Helicopter Ben hearts zombies

Steven Miller

How soon is the economy here in Nevada — or nationally — going to turn the corner, you ask? When can we expect the tourists and conventioneers to return in the numbers of just a few years ago? Will it be soon, or will it take years?

A category of evidence that we come across each day will answer those questions for you. While it doesn't allow us to pinpoint the exact date, it will certainly alert us well in advance and tell us the recovery is on its way.

The above assertion rests on three assumptions. One is that, for a healthy economic recovery to arise, it must necessarily do so on a foundation of sound policy. The second premise is that, this country being a democracy, a consensus in behalf of such sound policy will have largely become apparent among average voters nationwide. The third assumption is that the political force of that consensus will eventually produce implementation of the new, sound policy.

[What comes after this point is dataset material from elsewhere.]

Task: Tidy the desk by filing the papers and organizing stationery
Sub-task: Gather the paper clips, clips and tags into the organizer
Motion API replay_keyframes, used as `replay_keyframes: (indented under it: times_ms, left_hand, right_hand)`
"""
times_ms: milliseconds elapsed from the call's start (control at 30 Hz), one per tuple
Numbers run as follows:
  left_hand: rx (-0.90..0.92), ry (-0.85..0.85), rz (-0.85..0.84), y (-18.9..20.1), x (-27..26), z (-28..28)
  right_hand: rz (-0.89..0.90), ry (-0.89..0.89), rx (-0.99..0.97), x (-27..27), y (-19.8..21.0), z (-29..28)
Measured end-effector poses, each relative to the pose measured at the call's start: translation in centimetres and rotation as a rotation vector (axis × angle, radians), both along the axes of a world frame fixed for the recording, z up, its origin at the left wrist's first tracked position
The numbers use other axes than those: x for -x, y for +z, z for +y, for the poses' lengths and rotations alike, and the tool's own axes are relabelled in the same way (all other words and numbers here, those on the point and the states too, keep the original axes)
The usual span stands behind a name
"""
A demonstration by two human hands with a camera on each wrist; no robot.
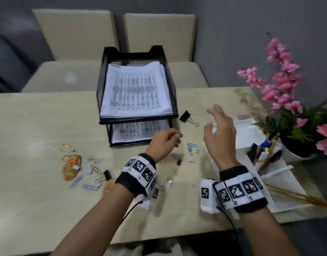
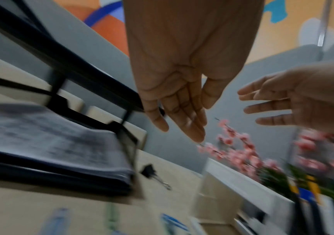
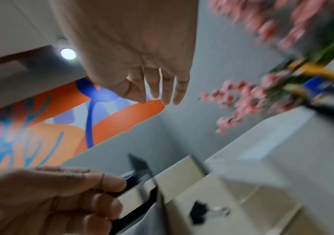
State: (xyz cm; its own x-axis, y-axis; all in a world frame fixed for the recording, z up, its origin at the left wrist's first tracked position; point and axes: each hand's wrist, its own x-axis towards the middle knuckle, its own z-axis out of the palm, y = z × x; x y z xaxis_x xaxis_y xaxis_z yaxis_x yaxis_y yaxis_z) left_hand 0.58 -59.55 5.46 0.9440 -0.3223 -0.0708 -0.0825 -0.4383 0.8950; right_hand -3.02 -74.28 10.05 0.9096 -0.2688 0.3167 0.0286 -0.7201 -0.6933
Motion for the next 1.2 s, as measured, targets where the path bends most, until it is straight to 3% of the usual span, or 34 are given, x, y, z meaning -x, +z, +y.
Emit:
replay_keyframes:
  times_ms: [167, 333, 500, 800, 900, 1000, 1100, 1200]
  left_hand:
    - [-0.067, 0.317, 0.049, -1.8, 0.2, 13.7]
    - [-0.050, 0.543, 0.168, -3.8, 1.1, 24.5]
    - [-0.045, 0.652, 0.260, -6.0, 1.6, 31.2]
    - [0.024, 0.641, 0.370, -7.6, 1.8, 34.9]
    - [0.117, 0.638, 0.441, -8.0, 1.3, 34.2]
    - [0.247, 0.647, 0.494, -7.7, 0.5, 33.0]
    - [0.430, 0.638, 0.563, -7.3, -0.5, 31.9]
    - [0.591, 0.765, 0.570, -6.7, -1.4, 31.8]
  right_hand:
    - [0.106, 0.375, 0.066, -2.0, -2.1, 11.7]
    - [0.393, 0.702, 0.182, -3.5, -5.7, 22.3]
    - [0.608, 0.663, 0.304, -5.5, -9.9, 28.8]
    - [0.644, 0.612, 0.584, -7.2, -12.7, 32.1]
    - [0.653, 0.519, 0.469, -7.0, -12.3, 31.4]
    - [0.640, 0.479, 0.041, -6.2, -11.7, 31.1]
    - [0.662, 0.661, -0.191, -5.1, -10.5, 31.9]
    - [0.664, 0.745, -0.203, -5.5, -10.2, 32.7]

Currently, the kind of discussion that dominates among talking heads in government and on Wall Street and among much of the electorate is decidedly superficial. We repeatedly hear that we won't get a turnaround until "the housing problem" is fixed, or until "housing recovers." We hear that the heart of the worldwide credit crunch is those nasty "toxic assets" on bank balance sheets, and that once those bad mortgages are somehow sequestered and fenced off, then all will be well. And we hear that the key problem is one of "confidence" — confidence in banks and confidence in non-bank financial institutions. Once confidence is restored, we are assured, then markets will bottom, lending will resume, the U.S. and world economies will revive and our God-given American right to always ascend toward ever-greater happiness and prosperity will snap back into place.

Such conventional diagnoses are less than adequate. In each case, they always beg the key question of causality — a conceptual weakness that reveals precisely why America got into this mess in the first place.

It is widely understood, of course, that the housing problems, the toxic-asset problems and the absence-of-confidence-in-banks-and-financial-institutions problems all have a common source in the activities of the Federal Reserve. However, because of widespread economic ignorance among the voting public and a long tradition of mystification and flim-flummery at the Fed, voters and politicians still continue to defer to Helicopter Ben, even as he spins further and further into outer space and grasps more and more extra-legal power over our national economy for himself.

The fundamental problem with the current Federal Reserve chairman is that he's a classic paper-money crank of the order of John Law. As France's Controller General of Finances in the early 18th Century, Law produced the runaway, currency-destroying hyperinflation of the Mississippi Bubble, which ruined thousands of investors and yielded the subsequent collapse of debt obligations of the French monarchy and an ensuing pan-European depression. After Law, it would be 80 years before France would even dare to again introduce paper money into its economy.

It is true that Bernanke, to all appearances, seems the very soul of mild, professorial and cautious reason. Unfortunately, appearances can be quite deceiving: Someone else who has that particular act down pat, after all, is Bernie Madoff.

Like John Law, Bernanke believes that one can promote trade and resuscitate failing businesses simply by increasing the supply of money and injecting it into the businesses or the economy in general. He confuses genuine wealth or capital — i.e., saved surplus goods — with mere money, the paper pledges to provide such goods. Genuine lending, however, is the flow of real savings. It is not the mere flow of printed (or electronic) paper.

"All that adding more money to the economy will do," notes Frank Shostak, chief economist of M.F. Global and an adjunct scholar of the Mises Institute, "is to weaken wealth generators and thereby reduce the future supply of real savings and weaken future real economic growth." In short, every time Bernanke creates more money out of thin air, he reduces the value of the currency in potential investors' hands. He also emphatically signals that the U.S. central bank is working diligently against people who save — i.e., the very people needed to build up real as opposed to phony capital, and to thus make possible sound lending later.

As during the Great Depression, the Federal Reserve is fighting to preserve the false economic valuations that reflect its own previous mistakes in expanding credit out of thin air. Rather than allow those mistakes — now incarnated in unviable zombie firms and widespread, unrecoverable debt — to go the way of all unsound investments, the Fed continues striving mightily to spawn even more walking dead.

So if you want to know that a genuine economic recovery is on its way, pay attention to the level of public impatience with the current chairman of the Federal Reserve.

When it's become so intense that his days in the job are clearly numbered, dawn will be on its way.

Steven Miller is the vice president for policy at the Nevada Policy Research Institute.

Steven Miller

Senior Vice President, Nevada Journal Managing Editor

Steven Miller is Nevada Journal Managing Editor, Emeritus, and has been with the Institute since 1997.

Steven graduated cum laude with a B.A. in Philosophy from Claremont Men’s College (now Claremont McKenna). Before joining NPRI, Steven worked as a news reporter in California and Nevada, and a political cartoonist in Nevada, Hawaii and North Carolina. For 10 years he ran a successful commercial illustration studio in New York City, then for five years worked at First Boston Credit Suisse in New York as a technical analyst. After returning to Nevada in 1991, Steven worked as an investigative reporter before joining NPRI.